Voices to gather on suicide
Strategy partners prepare to hear from communities at summit with prevention in mind
Michele LeTourneau
Northern News Services
Monday, April 18, 2016
NUNAVUT
Getting people together next month to talk about suicide is being seen as an important next step towards prevention.
The partners of the Nunavut Suicide Prevention Strategy are scheduled to host a suicide prevention summit May 4 to 6 in Iqaluit.
Embrace Life Council president David Lawson, RCMP V Division Insp. Dean Warr, Nunavut Tunngavik Inc. vice-president James Eetoolook and Premier Peter Taptuna gather in advance of the Nunavut Suicide Prevention Summit scheduled for May 4 to 6.
- photo courtesy Government of Nunavut |
"The more organizations, the more individuals are involved - it can go a long ways in preventing suicide," said Nunavut Tunngavik Inc. vice-president James Eetoolook.
"NTI is currently working on the suicide prevention summit. The summit will bring together community people involved in suicide prevention work from across Nunavut."
The planned summit is in response to the jury recommendations that came from the inquest into the high rate of suicide in the territory last September. In an effort to encourage the Government of Nunavut to re-commit to the existing suicide prevention strategy, the jury recommended consultations with regional Inuit associations, non-government agencies and other stakeholders.
The jury also recommended the suicide prevention implementation committee hold bi-annual conferences with stakeholders to review best practices and identify gaps, which Eetoolook says the summit will do.
"The priority is implementing the jury recommendations from the coroner's inquest," said Eetoolook.
The implementation committee is made up of representatives from the suicide prevention partnership: Nunavut Tunngavik Inc., the Government of Nunavut, the RCMP and Isaksimagit Inuusirmi Katujjiqatigiit (Embrace Life Council).
The GN took a big hit at the inquest for a variety of reasons, including a lack of political will and lack of funding for the strategy.
Asked if NTI has seen increased forward momentum since the partnership has been meeting post-inquest, Eetoolook said yes.
"There has been a lot of forward momentum post-inquest," he said. "We have seen commitments of political will from all partners. This is good."
As Eetoolook points out, there is now a position within the Government of Nunavut that oversees the implementation of the jury recommendations. The partners, says Eetoolook, have re-committed to working on suicide prevention on a daily basis.
The partnership released a 2016-17 action plan - Resiliency Within - on March 7. Absent from the plan are financial commitments.
"We have cabinet approval for the Government of Nunavut work in (this action plan). NTI has their approval for their work.
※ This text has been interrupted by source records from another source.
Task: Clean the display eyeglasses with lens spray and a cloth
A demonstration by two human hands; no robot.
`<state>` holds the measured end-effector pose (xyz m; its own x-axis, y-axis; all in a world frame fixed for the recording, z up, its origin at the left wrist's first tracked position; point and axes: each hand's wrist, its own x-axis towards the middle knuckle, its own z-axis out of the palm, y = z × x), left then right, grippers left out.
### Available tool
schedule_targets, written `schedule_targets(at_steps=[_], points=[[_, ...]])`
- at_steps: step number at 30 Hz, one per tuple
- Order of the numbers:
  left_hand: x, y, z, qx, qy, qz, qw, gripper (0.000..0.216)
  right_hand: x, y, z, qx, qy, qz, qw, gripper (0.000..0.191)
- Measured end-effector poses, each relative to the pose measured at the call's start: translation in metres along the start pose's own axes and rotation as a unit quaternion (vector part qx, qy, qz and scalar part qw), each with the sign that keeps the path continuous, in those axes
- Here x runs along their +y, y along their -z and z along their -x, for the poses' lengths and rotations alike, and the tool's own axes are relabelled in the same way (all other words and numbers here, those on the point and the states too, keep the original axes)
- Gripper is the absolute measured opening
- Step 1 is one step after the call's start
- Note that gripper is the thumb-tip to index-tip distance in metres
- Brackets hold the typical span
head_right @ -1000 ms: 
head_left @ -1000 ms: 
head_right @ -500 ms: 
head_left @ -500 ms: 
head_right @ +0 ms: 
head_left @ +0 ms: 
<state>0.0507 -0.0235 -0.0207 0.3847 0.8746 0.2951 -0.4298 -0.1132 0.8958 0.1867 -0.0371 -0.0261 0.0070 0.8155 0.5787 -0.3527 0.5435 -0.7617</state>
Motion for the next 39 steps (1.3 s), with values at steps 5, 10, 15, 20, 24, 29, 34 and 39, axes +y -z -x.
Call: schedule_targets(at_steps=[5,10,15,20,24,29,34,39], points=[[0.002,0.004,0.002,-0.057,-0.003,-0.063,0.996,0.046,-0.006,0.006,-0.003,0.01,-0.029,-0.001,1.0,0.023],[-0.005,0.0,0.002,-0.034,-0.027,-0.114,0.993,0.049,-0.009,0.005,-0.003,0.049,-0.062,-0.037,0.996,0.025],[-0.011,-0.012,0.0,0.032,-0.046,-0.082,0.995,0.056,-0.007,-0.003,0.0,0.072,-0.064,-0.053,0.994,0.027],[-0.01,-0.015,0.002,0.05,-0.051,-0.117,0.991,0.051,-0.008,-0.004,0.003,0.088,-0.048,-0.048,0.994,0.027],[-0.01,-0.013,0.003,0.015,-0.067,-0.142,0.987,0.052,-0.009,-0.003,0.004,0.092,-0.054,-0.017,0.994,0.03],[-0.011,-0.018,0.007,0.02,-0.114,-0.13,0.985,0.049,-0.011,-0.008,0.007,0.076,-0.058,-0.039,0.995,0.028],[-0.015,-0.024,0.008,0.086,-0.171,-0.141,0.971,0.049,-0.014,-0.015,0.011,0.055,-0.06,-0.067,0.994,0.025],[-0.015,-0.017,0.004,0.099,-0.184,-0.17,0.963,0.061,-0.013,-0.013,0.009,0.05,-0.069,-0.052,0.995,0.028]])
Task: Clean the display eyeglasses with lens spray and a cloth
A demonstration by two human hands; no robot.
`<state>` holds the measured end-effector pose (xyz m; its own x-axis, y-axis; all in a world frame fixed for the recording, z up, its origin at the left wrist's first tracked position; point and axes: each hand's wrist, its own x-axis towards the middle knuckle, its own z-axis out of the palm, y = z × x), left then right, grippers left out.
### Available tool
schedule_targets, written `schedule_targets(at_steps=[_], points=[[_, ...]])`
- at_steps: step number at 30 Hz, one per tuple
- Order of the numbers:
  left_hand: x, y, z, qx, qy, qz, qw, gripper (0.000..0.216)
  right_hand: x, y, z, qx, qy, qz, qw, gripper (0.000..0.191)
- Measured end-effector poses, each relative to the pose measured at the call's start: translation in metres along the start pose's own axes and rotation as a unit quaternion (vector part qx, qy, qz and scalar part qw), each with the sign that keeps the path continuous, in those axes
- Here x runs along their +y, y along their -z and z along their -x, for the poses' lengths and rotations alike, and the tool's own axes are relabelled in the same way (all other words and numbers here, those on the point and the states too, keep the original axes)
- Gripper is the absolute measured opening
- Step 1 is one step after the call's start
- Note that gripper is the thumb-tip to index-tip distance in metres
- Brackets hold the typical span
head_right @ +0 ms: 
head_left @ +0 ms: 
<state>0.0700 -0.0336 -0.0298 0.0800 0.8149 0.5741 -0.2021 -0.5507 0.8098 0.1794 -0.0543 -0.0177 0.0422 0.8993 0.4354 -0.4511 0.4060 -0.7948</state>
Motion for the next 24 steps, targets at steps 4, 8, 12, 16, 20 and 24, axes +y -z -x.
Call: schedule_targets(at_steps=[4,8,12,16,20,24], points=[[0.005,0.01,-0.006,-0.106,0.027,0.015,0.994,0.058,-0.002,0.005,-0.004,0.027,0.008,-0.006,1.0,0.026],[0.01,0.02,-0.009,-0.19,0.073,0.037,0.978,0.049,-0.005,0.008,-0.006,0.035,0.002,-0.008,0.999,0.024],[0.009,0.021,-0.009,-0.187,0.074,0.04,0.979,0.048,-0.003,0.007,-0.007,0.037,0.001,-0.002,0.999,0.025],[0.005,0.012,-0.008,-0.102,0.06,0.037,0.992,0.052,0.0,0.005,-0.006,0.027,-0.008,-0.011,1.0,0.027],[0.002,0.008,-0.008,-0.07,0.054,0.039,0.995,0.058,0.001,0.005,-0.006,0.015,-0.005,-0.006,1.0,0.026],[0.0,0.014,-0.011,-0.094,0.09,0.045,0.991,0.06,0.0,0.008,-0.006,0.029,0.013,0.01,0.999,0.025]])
And we have the budgets identified internally for our pieces and the go-ahead to do the work," said Karen Kabloona, the assistant deputy minister for the Quality of Life file at the Department of Health.
Kabloona was appointed shortly after Premier Peter Taptuna called suicide in Nunavut a crisis last fall after the inquest.
"We also recognize that the MLAs - that's their role, to approve Government of Nunavut budgets - so we're going to approach the MLAs in the May/June session with a supplementary appropriation," Kabloona said.
A supplementary appropriation is additional budget authority provided for activities or requirements too urgent to be delayed until the next periodic or regular appropriation.
The GN is working with NTI on planning the May summit.
The goal of the summit is to have communities identify the longer-term action plan, said Kabloona.
"That is a commitment in the strategy. That was the intent all along but we realize it's really hard to do. It is happening now, but we want to do more. That's what the jury recommended, as well," she said.
"That work started with NTI and will continue after the summit, but the summit is to get people here so we can learn face to face from other people in communities."
The disconnect, or lack of communication, between individual communities and headquarters was not only clearly identified at the inquest but also in an independent review of the suicide prevention strategy.
"It's a work in progress," said Kabloona. "It's worthwhile. It takes a long time. But it's probably the most effective thing we will do in the next five years - working with communities, supporting what they're trying to do."